▶ Problem statement: Each line from the start of the data below through the one containing "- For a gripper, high" must be reproduced exactly.

Source records:
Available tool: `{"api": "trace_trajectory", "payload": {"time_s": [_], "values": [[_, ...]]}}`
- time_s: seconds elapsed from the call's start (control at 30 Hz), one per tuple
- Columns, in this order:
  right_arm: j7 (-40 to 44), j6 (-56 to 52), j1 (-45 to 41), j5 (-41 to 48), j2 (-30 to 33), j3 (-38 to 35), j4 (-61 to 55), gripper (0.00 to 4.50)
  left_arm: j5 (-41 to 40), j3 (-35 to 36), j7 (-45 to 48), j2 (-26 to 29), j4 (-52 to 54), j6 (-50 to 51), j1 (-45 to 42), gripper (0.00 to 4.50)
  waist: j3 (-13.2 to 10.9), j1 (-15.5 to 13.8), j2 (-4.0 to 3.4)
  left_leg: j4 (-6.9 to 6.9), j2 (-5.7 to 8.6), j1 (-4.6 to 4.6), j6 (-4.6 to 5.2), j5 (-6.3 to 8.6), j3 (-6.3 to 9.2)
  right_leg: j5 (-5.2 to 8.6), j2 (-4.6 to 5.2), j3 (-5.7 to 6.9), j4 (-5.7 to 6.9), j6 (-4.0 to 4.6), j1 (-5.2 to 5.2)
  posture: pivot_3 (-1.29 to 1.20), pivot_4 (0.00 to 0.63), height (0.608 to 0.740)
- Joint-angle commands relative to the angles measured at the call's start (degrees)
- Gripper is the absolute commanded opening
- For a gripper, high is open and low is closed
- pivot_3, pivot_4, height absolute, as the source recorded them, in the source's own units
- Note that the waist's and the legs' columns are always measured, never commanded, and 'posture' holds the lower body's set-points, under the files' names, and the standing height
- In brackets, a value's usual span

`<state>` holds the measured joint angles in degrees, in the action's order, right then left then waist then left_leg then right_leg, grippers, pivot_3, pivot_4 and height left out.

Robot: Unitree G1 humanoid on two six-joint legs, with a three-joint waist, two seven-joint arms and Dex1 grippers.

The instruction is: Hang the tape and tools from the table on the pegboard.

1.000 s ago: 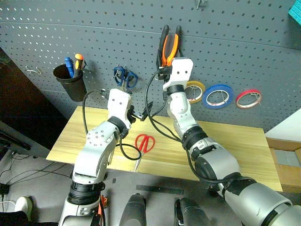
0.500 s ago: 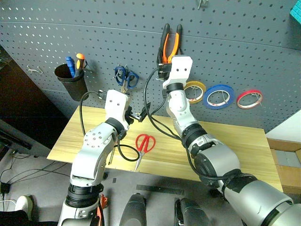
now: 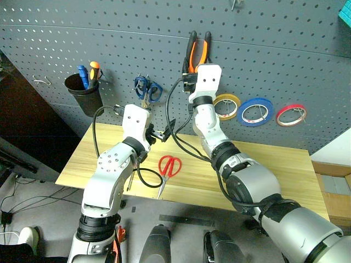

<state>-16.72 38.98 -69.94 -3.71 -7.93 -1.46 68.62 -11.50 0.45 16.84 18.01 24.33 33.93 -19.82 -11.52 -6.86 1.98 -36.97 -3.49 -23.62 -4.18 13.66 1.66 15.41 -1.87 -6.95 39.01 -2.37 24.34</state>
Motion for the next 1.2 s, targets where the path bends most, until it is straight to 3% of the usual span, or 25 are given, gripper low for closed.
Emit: {"api": "trace_trajectory", "payload": {"time_s": [0.03,0.2,0.4,0.57,0.7,0.83,0.97,1.2], "values": [[1.68,-0.1,2.41,-0.79,-0.8,0.72,-1.94,2.68,-0.21,0.98,-0.22,0.44,2.92,-0.19,0.52,4.5,0.0,0.01,0.0,0.01,0.0,0.02,0.0,0.0,0.0,0.0,0.0,0.0,0.0,0.0,0.0,0.4,0.207,0.74],[2.3,-0.43,5.84,-2.7,-0.72,2.46,-4.74,2.68,-0.1,0.95,-0.23,0.33,2.91,-0.2,0.7,4.5,-0.19,-0.29,-0.08,0.08,0.0,-0.06,0.0,0.0,0.02,0.02,0.0,0.03,-0.03,0.03,0.04,0.38,0.21,0.74],[4.55,-1.09,9.25,-2.6,0.53,3.12,-8.87,4.49,-0.04,0.53,-0.16,-0.18,2.03,-0.78,0.61,4.5,-0.21,-0.56,-0.09,0.12,-0.03,-0.15,-0.01,0.01,0.04,0.07,0.0,0.06,-0.1,0.1,0.11,0.36,0.21,0.74],[9.86,-4.25,14.88,-0.76,1.29,3.48,-18.1,4.49,-0.21,0.22,-0.22,-0.98,1.57,-1.03,0.95,4.5,-0.22,-0.5,-0.11,0.12,-0.03,-0.16,-0.02,0.02,0.04,0.08,0.0,0.06,-0.11,0.1,0.11,0.32,0.21,0.74],[23.96,-19.09,27.67,4.66,2.76,8.37,-42.27,4.49,-0.96,0.41,-1.27,-3.02,1.95,-0.06,4.31,4.5,-0.27,-0.13,-0.19,0.12,-0.04,-0.16,-0.02,0.03,0.04,0.11,0.0,0.05,-0.14,0.07,0.07,0.28,0.215,0.74],[31.8,-34.53,37.85,9.27,6.06,12.8,-64.6,4.49,-0.64,0.25,-2.63,-4.21,3.44,0.82,8.54,4.5,-0.42,0.57,-0.4,0.11,-0.06,-0.22,-0.02,0.03,0.08,0.11,0.01,0.06,-0.16,0.07,0.08,0.23,0.224,0.74],[42.25,-47.74,50.63,15.91,14.99,17.97,-82.3,4.49,2.43,-0.44,-8.34,-7.19,1.09,2.49,13.87,4.5,-0.54,1.44,-0.49,0.06,-0.04,-0.13,-0.01,0.04,0.13,0.19,0.01,0.06,-0.2,0.0,-0.07,0.18,0.233,0.74],[53.27,-56.63,60.97,17.45,30.89,18.5,-90.93,4.49,9.3,-7.23,-12.46,-8.41,-8.93,5.29,16.44,4.5,-1.48,4.09,-0.54,-0.04,0.01,-0.08,0.01,0.02,0.13,0.4,0.01,0.01,-0.22,-0.31,-0.14,0.11,0.26,0.74]]}}
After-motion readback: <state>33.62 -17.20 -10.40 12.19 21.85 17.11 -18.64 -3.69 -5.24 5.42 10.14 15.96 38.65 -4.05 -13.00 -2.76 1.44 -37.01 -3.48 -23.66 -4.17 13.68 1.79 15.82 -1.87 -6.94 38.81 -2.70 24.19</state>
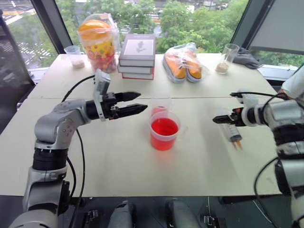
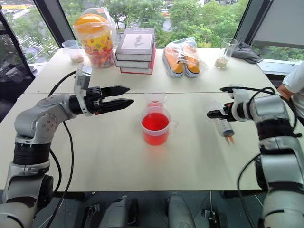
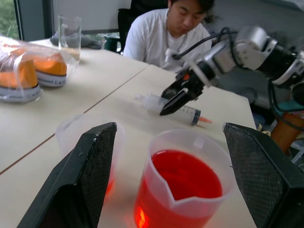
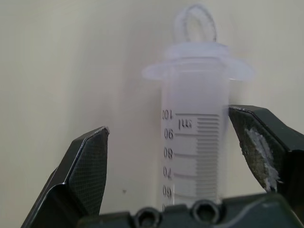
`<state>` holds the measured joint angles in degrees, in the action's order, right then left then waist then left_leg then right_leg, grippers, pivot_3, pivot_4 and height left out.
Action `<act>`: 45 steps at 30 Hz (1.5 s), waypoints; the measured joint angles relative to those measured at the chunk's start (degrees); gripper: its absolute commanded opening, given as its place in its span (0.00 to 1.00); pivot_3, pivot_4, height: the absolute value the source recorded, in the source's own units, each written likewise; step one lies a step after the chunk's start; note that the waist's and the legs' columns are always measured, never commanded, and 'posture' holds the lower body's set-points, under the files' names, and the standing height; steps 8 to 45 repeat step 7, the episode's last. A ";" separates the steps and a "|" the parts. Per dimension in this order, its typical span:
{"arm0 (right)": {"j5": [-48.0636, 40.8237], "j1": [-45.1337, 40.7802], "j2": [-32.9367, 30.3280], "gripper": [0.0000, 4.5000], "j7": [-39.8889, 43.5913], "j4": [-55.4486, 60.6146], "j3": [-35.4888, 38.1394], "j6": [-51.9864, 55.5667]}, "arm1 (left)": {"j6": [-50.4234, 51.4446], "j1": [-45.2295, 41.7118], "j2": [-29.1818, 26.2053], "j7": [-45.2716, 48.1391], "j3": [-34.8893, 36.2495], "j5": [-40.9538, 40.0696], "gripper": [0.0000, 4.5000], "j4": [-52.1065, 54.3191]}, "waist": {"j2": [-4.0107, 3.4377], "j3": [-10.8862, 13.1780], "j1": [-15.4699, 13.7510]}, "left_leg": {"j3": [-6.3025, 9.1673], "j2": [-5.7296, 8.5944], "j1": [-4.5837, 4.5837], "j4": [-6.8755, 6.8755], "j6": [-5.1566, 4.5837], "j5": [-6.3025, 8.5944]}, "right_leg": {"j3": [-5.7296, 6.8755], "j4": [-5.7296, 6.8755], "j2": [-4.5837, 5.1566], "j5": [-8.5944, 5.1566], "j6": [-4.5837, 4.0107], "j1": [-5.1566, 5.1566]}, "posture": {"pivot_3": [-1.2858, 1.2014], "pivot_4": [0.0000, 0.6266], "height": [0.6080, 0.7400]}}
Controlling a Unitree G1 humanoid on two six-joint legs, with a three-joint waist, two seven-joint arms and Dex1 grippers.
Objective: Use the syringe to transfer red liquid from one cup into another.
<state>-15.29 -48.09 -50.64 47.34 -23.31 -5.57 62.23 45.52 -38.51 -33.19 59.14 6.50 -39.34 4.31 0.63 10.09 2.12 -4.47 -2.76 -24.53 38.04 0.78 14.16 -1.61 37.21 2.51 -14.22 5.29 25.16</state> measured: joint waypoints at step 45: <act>-16.72 12.11 -5.58 1.00 5.46 35.05 20.89 10.57 | 3.03 2.18 -4.84 -0.12 1.15 -1.99 0.82 2.75 | 0.04 -0.02 -0.02 | 0.07 -0.02 0.17 0.01 0.00 0.00 | 0.08 -0.05 0.01 -0.01 -0.01 -0.22 | 0.52 0.24 1.00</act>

▶ Task output:
Available tool: `{"api": "trace_trajectory", "payload": {"time_s": [_], "values": [[_, ...]]}}`
- time_s: seconds elapsed from the call's start (control at 30 Hz), one per tuple
- Columns, in this order:
  right_arm: j7 (-40 to 44), j6 (-56 to 52), j1 (-45 to 41), j5 (-41 to 48), j2 (-30 to 33), j3 (-38 to 35), j4 (-61 to 55), gripper (0.00 to 4.50)
  left_arm: j5 (-41 to 40), j3 (-35 to 36), j7 (-45 to 48), j2 (-26 to 29), j4 (-52 to 54), j6 (-50 to 51), j1 (-45 to 42), gripper (0.00 to 4.50)
  waist: j3 (-13.2 to 10.9), j1 (-15.5 to 13.8), j2 (-4.0 to 3.4)
  left_leg: j4 (-6.9 to 6.9), j2 (-5.7 to 8.6), j1 (-4.6 to 4.6), j6 (-4.6 to 5.2), j5 (-6.3 to 8.6), j3 (-6.3 to 9.2)
  right_leg: j5 (-5.2 to 8.6), j2 (-4.6 to 5.2), j3 (-5.7 to 6.9), j4 (-5.7 to 6.9), j6 (-4.0 to 4.6), j1 (-5.2 to 5.2)
  posture: pivot_3 (-1.29 to 1.20), pivot_4 (0.00 to 0.63), height (0.608 to 0.740)
- Joint-angle commands relative to the angles measured at the call's start (degrees)
- Gripper is the absolute commanded opening
- For a gripper, high is open and low is closed

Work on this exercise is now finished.